Sono in corso perquisizioni della Guardia di Finanza nel Ministero della Difesa e negli uffici di Terna, Ferrovie dello Stato e del Polo Strategico Nazionale. Cosa succede.
Sono in corso perquisizioni della Guardia di Finanza nel Ministero della Difesa e negli uffici di Terna, di RFI (Rete Ferroviaria Italiana) facente parte del gruppo Ferrovie dello Stato Italiane (FS) e del Polo Strategico Nazionale.
La GdF si è mossa nell’ambito di una inchiesta lanciata dalla Procura di Roma su Sogei, per la quale si ipotizzano i reati di corruzione, riciclaggio e autoriciclaggio oltre alla turbativa d’asta e al traffico di influenze illecite.
L’indagine, coordinata dal sostituto Lorenzo Del Giudice, ha per oggetto presunte irregolarità negli appalti informatici.
Perquisizioni GDF a Ministero Difesa, Terna, RFI, Polo Strategico Nazionale: 26 gli indagati
Complessivamente 26 gli indagati, mentre le perquisizioni della Guardia di Finanza, presso diverse sedi istituzionali e uffici di aziende pubbliche, avrebbero preso di mira imprenditori, dirigenti e generali della Difesa.
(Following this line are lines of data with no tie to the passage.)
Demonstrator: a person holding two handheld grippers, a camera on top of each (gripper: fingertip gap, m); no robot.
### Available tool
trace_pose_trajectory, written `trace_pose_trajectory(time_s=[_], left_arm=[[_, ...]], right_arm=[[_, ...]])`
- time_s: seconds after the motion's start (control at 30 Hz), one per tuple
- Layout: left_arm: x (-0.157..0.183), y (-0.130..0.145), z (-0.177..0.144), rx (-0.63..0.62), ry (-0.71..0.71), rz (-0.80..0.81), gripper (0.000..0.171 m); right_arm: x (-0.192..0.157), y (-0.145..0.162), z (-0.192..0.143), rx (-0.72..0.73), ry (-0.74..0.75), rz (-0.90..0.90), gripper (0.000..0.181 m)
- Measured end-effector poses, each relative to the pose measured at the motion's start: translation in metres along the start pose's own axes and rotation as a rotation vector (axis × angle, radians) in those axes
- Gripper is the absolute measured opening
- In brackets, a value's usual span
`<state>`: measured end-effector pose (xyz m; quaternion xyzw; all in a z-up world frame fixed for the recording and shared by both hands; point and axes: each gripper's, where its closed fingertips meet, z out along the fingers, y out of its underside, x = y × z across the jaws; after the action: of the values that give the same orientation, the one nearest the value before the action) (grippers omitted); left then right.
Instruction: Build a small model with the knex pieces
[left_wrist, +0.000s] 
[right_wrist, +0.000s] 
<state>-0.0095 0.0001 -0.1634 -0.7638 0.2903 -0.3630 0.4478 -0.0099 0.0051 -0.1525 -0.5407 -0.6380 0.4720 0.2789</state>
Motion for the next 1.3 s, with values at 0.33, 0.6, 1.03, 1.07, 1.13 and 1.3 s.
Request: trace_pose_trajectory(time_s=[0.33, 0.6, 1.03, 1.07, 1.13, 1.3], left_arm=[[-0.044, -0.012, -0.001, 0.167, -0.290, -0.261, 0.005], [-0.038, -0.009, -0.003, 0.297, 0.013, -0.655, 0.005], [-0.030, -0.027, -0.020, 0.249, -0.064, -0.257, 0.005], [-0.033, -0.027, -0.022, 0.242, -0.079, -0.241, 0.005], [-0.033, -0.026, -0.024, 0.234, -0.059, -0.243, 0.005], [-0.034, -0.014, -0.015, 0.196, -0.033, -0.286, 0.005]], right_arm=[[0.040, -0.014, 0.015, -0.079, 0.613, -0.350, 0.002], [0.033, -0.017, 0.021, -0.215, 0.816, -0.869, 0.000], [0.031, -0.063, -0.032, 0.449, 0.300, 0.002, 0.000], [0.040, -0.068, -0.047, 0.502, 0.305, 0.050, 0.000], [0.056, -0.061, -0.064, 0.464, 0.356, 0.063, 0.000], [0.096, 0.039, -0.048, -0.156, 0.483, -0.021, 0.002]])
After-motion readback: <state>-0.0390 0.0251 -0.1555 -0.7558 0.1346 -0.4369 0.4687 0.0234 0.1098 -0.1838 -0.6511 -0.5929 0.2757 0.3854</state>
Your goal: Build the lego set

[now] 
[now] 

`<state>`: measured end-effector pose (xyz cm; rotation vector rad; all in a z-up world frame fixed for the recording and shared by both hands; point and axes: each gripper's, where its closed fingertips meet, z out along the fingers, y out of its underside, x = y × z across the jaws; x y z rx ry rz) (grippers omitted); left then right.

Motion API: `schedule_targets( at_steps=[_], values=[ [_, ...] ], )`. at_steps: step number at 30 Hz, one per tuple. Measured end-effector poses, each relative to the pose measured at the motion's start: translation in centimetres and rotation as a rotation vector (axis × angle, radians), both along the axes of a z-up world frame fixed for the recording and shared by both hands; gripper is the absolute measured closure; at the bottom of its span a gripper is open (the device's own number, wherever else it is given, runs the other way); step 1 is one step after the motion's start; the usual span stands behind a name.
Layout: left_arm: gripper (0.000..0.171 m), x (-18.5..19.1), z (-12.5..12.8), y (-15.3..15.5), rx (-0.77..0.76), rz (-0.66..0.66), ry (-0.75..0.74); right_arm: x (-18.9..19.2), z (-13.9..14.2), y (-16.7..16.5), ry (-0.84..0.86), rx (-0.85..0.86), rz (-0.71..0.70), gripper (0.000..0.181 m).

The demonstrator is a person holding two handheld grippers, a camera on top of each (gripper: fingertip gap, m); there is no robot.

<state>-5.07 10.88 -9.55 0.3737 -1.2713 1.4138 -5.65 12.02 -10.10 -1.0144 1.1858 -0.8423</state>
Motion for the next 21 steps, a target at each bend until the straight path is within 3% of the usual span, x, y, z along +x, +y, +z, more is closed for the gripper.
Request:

L’inchiesta della Procura di Roma ha già portato, alla metà di ottobre del 2024, all’arresto dell’ex direttore generale di Sogei, Paolino Iorio, per reato di corruzione impropria, mentre riceveva una tangente di 15.000 euro da un imprenditore.
Sia Iorio che l’imprenditore erano stati fermati in flagranza di reato dalla GDF, mentre avveniva lo scambio della somma, che è stata poi sequestrata.
Quegli arresti erano avvenuti sempre nell’ambito dell’inchiesta della Procura di Roma per reati di corruzione e turbativa d’asta “nell’ambito di diverse procedure di appalto/affidamento in materia di informatica e telecomunicazioni, bandite da Sogei, dal ministero dell’Interno - Dipartimento della Pubblica Sicurezza, dal ministero della Difesa e dallo Stato Maggiore della Difesa”.
Diciotto le persone indagate all’epoca, tra cui anche Andrea Stroppa, considerato “l’uomo di Elon Musk in Italia”.
Il nuovo filone della Procura di Roma nell’ambito dell’indagine su Sogei. Che fanno le azioni Terna
Ora si apprende che il nuovo filone di indagine aperto dalla Procura di Roma coinvolgerebbe anche Antonio Angelo Masala, ufficiale di Marina, già coinvolto nel filone principale che aveva portato all’arresto dell’ex direttore generale di Sogei Paolino Iorio.
Tutto, nell’ambito di perquisizioni che sono scattate anche negli uffici del Polo Strategico Nazionale, la società partecipata da TIM-Telecom Italia, Leonardo, Cassa Depositi e Prestiti (CDP, attraverso la controllata CDP Equity) e Sogei, che è nata - così come si legge nella sua carta di identità, “per dotare la Pubblica Amministrazione di un’infrastruttura cloud ad alta affidabilità, che ospiterà servizi è dati, critici e strategici”, a seguito della proposta presentata diversi anni fa.
Occhio alle azioni Terna, quotate sul Ftse Mib di Piazza Affari, che segnano una flessione del 2% circa. In evidenza anche la performance dei titoli Telecom Italia e Leonardo, anch’essi scambiati sul listino principale della Borsa di Milano.